US 12,406,274 B2
Unsupervised apparatus and method for graphically clustering high dimensional patron clickstream data
Peter Councill, Richmond, VA (US)
Assigned to TRUIST BANK, Charlotte, NC (US)
Filed by Truist Bank, Charlotte, NC (US)
Filed on May 20, 2022, as Appl. No. 17/749,391.
Application 17/749,391 is a continuation of application No. 17/659,407, filed on Apr. 15, 2022.
Prior Publication US 2023/0334513 A1, Oct. 19, 2023
Int. Cl. G06Q 30/0201 (2023.01); G06F 18/23211 (2023.01); G06N 5/022 (2023.01)

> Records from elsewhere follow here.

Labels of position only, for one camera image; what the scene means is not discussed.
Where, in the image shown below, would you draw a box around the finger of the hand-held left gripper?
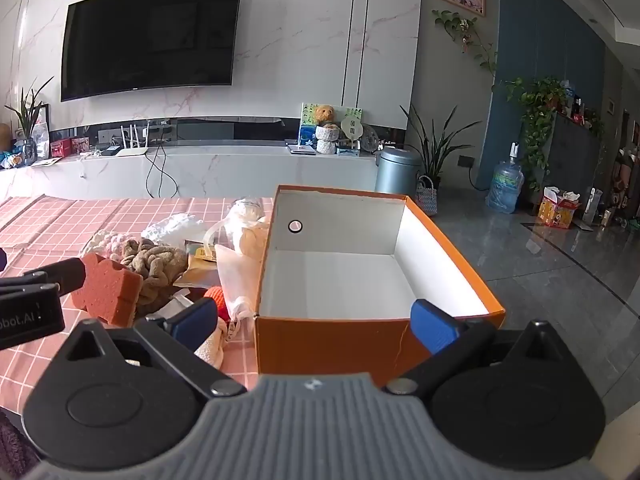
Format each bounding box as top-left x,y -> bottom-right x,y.
22,257 -> 87,296

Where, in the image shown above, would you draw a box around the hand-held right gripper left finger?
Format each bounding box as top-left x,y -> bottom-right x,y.
52,297 -> 248,401

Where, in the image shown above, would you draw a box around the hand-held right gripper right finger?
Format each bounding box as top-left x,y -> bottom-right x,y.
382,298 -> 571,402

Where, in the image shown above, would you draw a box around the orange crocheted fruit toy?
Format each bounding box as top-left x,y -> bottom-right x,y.
205,286 -> 236,322

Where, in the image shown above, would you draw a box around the orange sponge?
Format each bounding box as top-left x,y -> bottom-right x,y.
71,253 -> 143,328

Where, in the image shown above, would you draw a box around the white mesh bag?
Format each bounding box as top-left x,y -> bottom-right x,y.
215,244 -> 266,323

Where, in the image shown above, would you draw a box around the orange cardboard box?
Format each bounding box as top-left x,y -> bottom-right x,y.
252,185 -> 507,388

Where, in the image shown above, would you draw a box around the cream knitted cloth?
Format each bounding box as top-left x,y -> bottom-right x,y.
195,317 -> 234,368

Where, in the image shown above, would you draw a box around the pink checked tablecloth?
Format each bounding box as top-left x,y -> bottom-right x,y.
0,195 -> 281,411

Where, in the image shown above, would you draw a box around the yellow snack packet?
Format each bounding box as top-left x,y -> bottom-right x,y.
174,239 -> 221,290

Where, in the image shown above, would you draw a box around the pink and white knitted cloth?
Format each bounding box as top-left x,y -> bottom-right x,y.
80,230 -> 136,262

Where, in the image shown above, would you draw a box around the brown knitted toy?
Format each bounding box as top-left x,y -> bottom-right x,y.
120,239 -> 190,318

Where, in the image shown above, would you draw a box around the white plastic bag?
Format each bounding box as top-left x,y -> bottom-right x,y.
224,197 -> 274,258

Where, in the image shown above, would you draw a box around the woven basket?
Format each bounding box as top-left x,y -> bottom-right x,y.
414,175 -> 439,217

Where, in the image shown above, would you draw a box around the dark maroon cloth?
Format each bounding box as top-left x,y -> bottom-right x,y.
0,409 -> 38,480

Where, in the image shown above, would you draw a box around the white router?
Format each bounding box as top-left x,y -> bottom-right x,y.
116,122 -> 151,157

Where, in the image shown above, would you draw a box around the white marble television console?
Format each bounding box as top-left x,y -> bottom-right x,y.
0,142 -> 379,202

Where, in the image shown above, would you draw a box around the grey metal trash can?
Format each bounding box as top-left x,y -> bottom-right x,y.
374,147 -> 424,196

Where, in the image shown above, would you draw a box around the blue water jug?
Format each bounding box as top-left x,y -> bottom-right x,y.
485,142 -> 525,215

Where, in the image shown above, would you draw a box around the potted plant in glass vase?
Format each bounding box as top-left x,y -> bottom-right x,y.
4,77 -> 54,166

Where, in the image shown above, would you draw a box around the tall leafy floor plant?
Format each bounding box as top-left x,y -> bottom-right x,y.
399,104 -> 482,192

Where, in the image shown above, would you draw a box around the round paper fan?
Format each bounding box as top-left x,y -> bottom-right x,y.
340,114 -> 364,152

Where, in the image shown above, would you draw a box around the white knitted pot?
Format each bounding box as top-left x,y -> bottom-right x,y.
315,123 -> 342,156

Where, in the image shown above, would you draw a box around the dark grey cabinet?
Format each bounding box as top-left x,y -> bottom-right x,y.
546,110 -> 604,207

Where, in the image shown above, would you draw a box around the blue painted picture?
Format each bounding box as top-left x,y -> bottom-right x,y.
298,102 -> 326,152

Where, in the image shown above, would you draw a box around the brown teddy bear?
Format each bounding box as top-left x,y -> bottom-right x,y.
313,104 -> 341,126

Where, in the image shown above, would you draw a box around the trailing pothos plant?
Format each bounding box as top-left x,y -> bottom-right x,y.
504,77 -> 569,188

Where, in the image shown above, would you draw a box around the hanging vine plant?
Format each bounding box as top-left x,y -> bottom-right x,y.
432,9 -> 499,79

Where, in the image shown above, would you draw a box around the black cables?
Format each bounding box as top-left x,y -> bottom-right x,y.
144,142 -> 179,199

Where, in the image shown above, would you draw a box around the black wall television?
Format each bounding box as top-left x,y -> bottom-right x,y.
61,0 -> 244,102

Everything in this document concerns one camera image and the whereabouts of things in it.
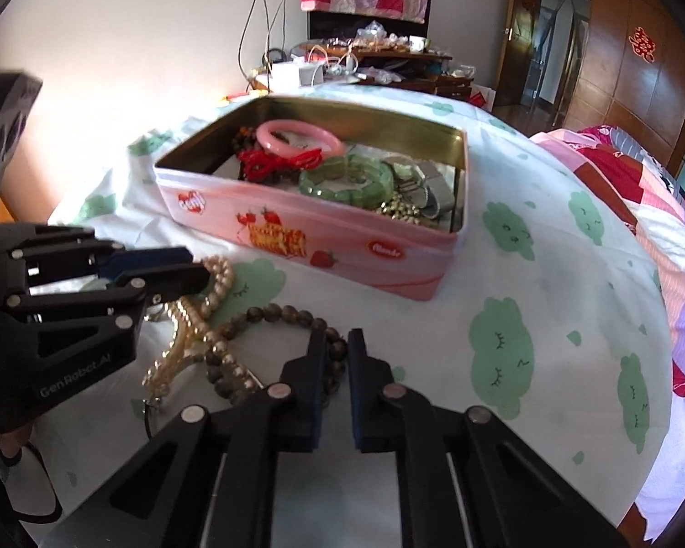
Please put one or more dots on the pink rectangular tin box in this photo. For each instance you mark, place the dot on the pink rectangular tin box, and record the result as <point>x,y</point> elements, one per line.
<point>342,240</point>

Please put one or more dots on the white mug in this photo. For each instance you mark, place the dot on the white mug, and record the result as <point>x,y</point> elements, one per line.
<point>417,44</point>

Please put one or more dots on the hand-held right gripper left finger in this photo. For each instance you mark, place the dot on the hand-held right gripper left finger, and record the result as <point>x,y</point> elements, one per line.
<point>317,399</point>

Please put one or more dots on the red paper wall decoration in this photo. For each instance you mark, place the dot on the red paper wall decoration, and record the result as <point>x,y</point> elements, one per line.
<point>642,44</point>

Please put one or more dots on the metal band watch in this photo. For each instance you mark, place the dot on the metal band watch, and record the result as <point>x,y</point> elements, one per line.
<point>434,182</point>

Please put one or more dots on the pink bangle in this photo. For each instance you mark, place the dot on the pink bangle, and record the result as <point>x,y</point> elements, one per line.
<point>268,140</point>

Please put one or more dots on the brown wooden bead strand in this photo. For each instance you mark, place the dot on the brown wooden bead strand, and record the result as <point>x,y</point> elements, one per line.
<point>274,314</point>

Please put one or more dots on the white paper bag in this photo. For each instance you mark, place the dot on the white paper bag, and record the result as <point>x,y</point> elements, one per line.
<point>483,97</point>

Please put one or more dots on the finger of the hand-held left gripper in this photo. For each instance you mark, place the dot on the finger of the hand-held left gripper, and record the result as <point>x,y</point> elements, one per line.
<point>148,262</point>
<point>171,284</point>

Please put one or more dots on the white green-print tablecloth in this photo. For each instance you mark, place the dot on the white green-print tablecloth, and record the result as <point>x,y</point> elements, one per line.
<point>491,274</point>

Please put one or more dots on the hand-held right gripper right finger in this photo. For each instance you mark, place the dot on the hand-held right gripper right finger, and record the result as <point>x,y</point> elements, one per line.
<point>359,399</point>

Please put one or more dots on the white box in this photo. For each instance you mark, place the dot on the white box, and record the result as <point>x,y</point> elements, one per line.
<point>288,74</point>

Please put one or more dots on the wooden TV cabinet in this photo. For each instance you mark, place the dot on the wooden TV cabinet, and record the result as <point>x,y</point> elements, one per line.
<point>411,60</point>

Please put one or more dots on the black television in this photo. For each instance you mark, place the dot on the black television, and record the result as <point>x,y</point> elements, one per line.
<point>331,25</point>

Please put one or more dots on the wooden door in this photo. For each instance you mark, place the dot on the wooden door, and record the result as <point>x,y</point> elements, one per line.
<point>508,40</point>

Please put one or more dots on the grey star-print blanket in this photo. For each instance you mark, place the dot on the grey star-print blanket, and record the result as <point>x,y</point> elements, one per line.
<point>622,140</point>

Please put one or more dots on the person's left hand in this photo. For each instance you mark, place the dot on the person's left hand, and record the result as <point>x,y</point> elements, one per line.
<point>14,443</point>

CPC G06Q 30/0201 (2013.01) [G06F 18/23211 (2023.01); G06N 5/022 (2013.01)] 20 Claims
OG exemplary drawing
 
1. An apparatus for improving efficiency of clickstream data processing comprising:
a processor; and
a memory including instructions that, when executed by the processor, cause the processor to:
extract the clickstream data;
transform the clickstream data into a probability matrix, wherein the clickstream data comprises a plurality of pages and the probability matrix comprises a plurality of entries, each entry of the probability matrix comprising a respective probability of proceeding from a first one of the plurality of pages to a second one of the plurality of pages;
transform the probability matrix into two dimensional data by reducing dimensionality of the probability matrix using a Uniform Manifold Approximation and Projection algorithm (UMAP);
generate, by a Density Based Spatial Clustering of Applications with Noise (DBSCAN) algorithm based on the two dimensional data, a cluster graph visualizing a plurality of clusters of the two dimensional data;
determine, by the DBSCAN algorithm based on the two dimensional data, a respective center of each cluster of the plurality of clusters;
process, by a K-Nearest Neighbor (KNN) algorithm, the generated cluster graph and the determined centers of each cluster, to determine a respective subset of data points of the two dimensional data closest to the center of each cluster;
determine, based on the subsets of the data points of the two dimensional data determined by the KNN algorithm, a respective edge of each cluster;
shade, based on the determined edges of each cluster, each of the data points within each respective subset to graphically identify each cluster of the plurality of clusters in the cluster graph; and
output the cluster graph on a display.